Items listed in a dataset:
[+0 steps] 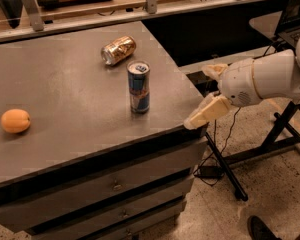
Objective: Move redbull can near orange can
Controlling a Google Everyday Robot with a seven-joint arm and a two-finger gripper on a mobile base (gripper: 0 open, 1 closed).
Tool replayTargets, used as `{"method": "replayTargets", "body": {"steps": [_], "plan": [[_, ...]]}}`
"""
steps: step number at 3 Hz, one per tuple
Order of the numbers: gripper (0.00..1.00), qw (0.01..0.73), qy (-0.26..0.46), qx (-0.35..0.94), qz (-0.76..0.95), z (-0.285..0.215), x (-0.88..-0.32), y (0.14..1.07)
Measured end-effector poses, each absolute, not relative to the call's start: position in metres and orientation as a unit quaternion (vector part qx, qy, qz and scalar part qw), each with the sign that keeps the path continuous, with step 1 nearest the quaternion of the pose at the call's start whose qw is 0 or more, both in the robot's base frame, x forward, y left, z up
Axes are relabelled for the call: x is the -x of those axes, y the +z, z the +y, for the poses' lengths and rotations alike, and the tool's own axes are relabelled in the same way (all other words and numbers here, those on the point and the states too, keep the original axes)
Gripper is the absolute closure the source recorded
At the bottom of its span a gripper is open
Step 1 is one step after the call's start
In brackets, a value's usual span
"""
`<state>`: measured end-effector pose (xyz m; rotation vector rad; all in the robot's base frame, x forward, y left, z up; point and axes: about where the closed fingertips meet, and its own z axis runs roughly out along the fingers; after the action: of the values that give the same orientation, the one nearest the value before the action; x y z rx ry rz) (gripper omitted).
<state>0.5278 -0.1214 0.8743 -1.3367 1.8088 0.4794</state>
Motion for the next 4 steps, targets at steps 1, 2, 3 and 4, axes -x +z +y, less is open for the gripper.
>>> {"method": "replayTargets", "body": {"steps": [1,2,3,4], "plan": [[0.0,0.401,0.236,0.554,0.691,-0.105,-0.546,0.859],[0.0,0.401,0.236,0.554,0.691,-0.105,-0.546,0.859],[0.0,0.407,0.259,0.562,0.672,-0.089,-0.543,0.858],[0.0,0.422,0.285,0.563,0.651,-0.068,-0.54,0.859]]}}
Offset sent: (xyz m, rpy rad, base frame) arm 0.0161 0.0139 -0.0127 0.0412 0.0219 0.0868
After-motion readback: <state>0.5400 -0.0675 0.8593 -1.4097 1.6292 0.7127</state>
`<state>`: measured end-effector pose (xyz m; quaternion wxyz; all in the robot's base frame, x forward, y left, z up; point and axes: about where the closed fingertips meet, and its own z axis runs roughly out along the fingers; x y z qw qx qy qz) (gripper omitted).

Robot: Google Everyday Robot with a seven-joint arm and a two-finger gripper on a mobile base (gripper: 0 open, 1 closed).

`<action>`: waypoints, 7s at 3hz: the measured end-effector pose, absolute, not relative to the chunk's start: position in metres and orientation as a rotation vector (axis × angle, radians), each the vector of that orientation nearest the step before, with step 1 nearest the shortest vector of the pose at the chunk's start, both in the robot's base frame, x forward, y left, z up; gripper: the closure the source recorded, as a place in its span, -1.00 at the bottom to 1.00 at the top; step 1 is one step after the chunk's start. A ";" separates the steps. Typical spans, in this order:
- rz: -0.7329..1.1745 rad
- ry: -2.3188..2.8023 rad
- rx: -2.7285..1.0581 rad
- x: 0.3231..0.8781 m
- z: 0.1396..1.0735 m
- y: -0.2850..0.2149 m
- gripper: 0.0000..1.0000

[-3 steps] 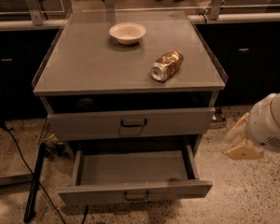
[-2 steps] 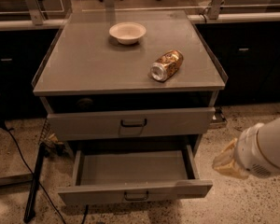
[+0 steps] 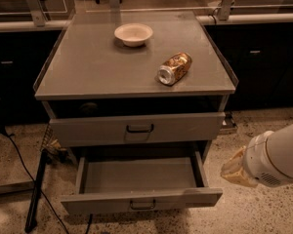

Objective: Close middle drawer

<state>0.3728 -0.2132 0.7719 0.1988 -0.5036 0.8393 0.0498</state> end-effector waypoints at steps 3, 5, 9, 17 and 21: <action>0.065 2.292 -1.370 0.374 0.648 -0.238 1.00; 0.223 2.336 -1.323 0.369 0.516 -0.237 1.00; 0.220 2.277 -1.246 0.392 0.436 -0.237 1.00; 0.125 1.965 -1.214 0.548 0.382 -0.159 1.00; 0.046 1.834 -1.179 0.589 0.389 -0.142 1.00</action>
Offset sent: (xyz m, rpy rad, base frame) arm 0.0050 -0.0338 -0.1218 -0.0160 -0.1401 -0.0319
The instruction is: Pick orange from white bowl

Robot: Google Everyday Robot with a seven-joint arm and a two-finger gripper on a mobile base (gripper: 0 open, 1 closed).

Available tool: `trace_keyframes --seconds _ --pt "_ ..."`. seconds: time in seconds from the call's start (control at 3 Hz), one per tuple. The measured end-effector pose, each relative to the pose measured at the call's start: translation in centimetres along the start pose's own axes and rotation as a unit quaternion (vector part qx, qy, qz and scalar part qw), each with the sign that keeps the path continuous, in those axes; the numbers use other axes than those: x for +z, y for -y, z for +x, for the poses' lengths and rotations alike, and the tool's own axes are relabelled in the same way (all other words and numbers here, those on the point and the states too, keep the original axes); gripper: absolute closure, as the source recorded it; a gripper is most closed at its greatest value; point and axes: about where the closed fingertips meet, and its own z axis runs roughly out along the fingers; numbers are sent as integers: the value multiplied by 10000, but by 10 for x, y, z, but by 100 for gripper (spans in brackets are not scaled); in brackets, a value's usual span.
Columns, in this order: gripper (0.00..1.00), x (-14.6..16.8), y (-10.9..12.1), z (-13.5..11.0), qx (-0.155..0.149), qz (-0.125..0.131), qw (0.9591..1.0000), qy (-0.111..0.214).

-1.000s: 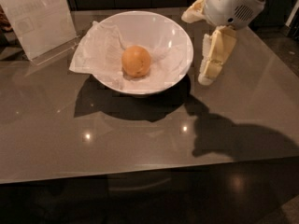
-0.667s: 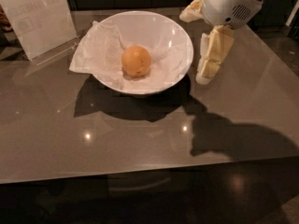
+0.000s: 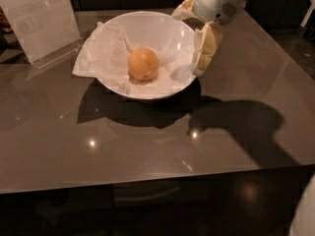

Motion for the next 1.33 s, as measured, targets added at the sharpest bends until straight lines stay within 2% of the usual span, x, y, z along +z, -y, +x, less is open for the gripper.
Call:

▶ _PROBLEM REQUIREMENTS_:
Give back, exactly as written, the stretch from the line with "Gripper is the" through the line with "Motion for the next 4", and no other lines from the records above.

▶ _COMPLETED TASK_:
Gripper is the absolute closure the source recorded
At the bottom of its span a gripper is open
Step 1 is one step after the call's start
In brackets, a value's usual span
"""
`<state>`: measured end-effector pose (xyz m; rotation vector rad; all in the robot's base frame, x forward, y left, z up; point and axes: about where the closed fingertips meet, and its own z axis runs roughly out along the fingers; after the action: of the values that give the same orientation, the one nearest the value before the action; x y z rx ry rz) (gripper omitted).
<state>0.5278 -0.1214 0.8743 -1.3367 1.8088 0.4794</state>
Motion for the next 4 steps, targets at steps 1, 2, 3 and 4, axes -x +z +y, less is open for the gripper.

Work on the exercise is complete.